What I found interesting and inspiring is the time and passion that he puts in
what he does. I really hope to still have something that makes me so
passionate when I will be 72. It's a great way to live your life.

------
webnrrd2k
There are more people that care about things like this than you'd think... I
worked on a 31 Alpha Romero gas tank a few weeks ago, with a friend.

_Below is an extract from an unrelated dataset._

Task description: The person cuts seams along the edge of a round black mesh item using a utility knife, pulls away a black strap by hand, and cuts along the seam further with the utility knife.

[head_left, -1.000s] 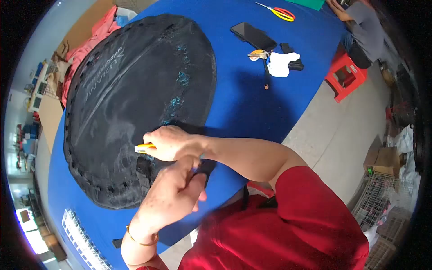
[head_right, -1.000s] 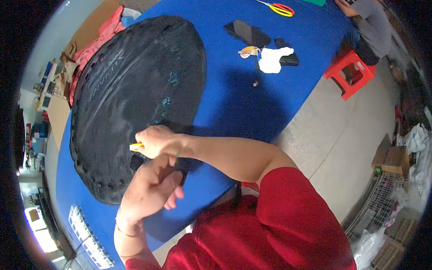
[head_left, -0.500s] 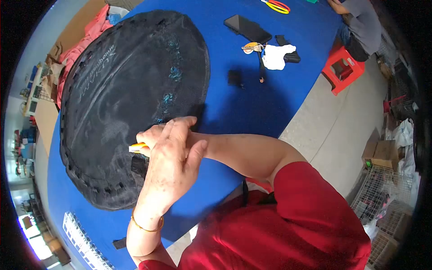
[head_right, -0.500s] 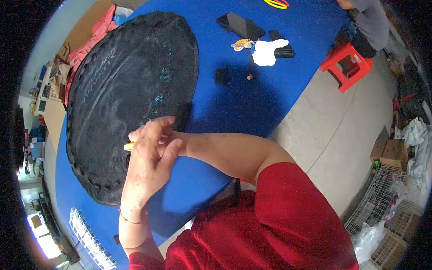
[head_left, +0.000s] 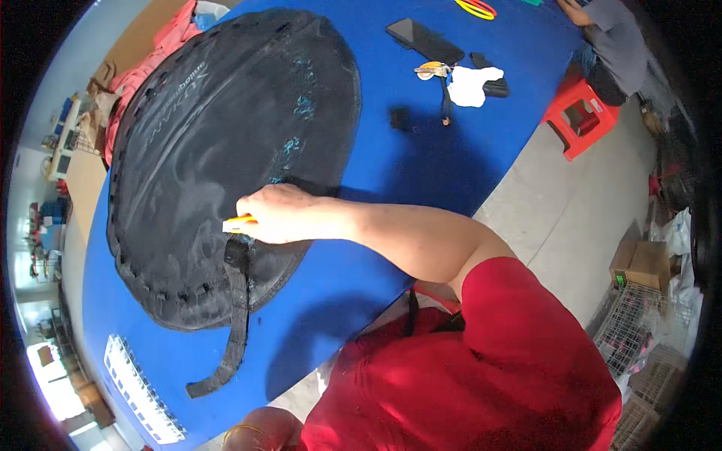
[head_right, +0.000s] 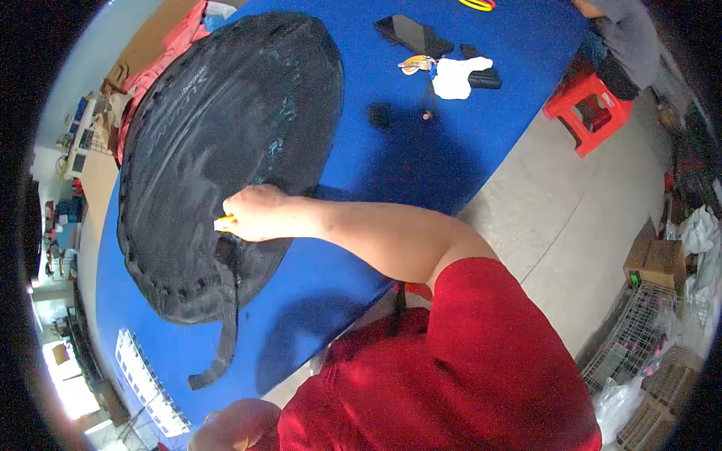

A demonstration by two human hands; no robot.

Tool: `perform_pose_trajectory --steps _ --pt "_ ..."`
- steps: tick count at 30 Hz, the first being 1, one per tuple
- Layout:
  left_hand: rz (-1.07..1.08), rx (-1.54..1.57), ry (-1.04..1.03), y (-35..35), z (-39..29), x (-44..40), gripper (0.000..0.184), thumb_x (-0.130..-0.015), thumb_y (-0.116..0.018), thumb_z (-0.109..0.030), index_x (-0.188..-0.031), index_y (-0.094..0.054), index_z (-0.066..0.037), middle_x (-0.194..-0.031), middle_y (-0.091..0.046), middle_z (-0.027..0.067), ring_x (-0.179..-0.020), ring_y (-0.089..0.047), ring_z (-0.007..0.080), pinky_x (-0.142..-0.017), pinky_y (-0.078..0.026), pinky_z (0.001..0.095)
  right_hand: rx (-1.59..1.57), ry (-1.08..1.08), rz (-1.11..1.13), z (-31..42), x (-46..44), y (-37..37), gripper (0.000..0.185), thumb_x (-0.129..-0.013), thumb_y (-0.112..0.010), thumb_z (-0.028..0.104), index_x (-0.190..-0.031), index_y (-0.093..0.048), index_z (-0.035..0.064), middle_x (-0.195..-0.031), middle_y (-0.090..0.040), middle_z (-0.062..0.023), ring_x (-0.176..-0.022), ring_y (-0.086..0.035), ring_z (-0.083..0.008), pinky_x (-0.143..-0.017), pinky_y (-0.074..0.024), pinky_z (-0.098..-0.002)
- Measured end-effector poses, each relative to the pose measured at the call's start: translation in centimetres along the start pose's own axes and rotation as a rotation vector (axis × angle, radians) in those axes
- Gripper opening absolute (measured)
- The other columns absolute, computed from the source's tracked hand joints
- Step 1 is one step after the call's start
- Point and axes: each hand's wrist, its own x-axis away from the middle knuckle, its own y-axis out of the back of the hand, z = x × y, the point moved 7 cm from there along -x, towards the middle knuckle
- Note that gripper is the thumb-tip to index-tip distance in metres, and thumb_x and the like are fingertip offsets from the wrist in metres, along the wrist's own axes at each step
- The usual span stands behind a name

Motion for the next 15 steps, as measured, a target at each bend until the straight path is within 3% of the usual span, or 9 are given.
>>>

There are
old cars that people really care about, as well as old boats and airplanes.
There are machinists who make miniature engines, just like this guy, and all
sorts of other things. That type of craftsmanship is hardly dead (although it
is getting very hard to find!)

I'm into black smithing, which is an even more rare type of craftsmanship.
There are all sorts of resources online. Check out ABANA
[[http://abana.org/](http://abana.org/)] to start. But whatever it is that
you're into there is bound to be someone else into it. Try the SCA
[[http://www.sca.org/](http://www.sca.org/)] if you want some really old-
school stuff.

------
nawitus
There's actually a museum for miniature engineering, for anyone interested in
the subject.

[http://www.craftsmanshipmuseum.com/](http://www.craftsmanshipmuseum.com/)

------
joezydeco
_" Since I have no internet - I don't know how to surf the web, but there
seems to not be another one"_

And that's probably why he's the only one.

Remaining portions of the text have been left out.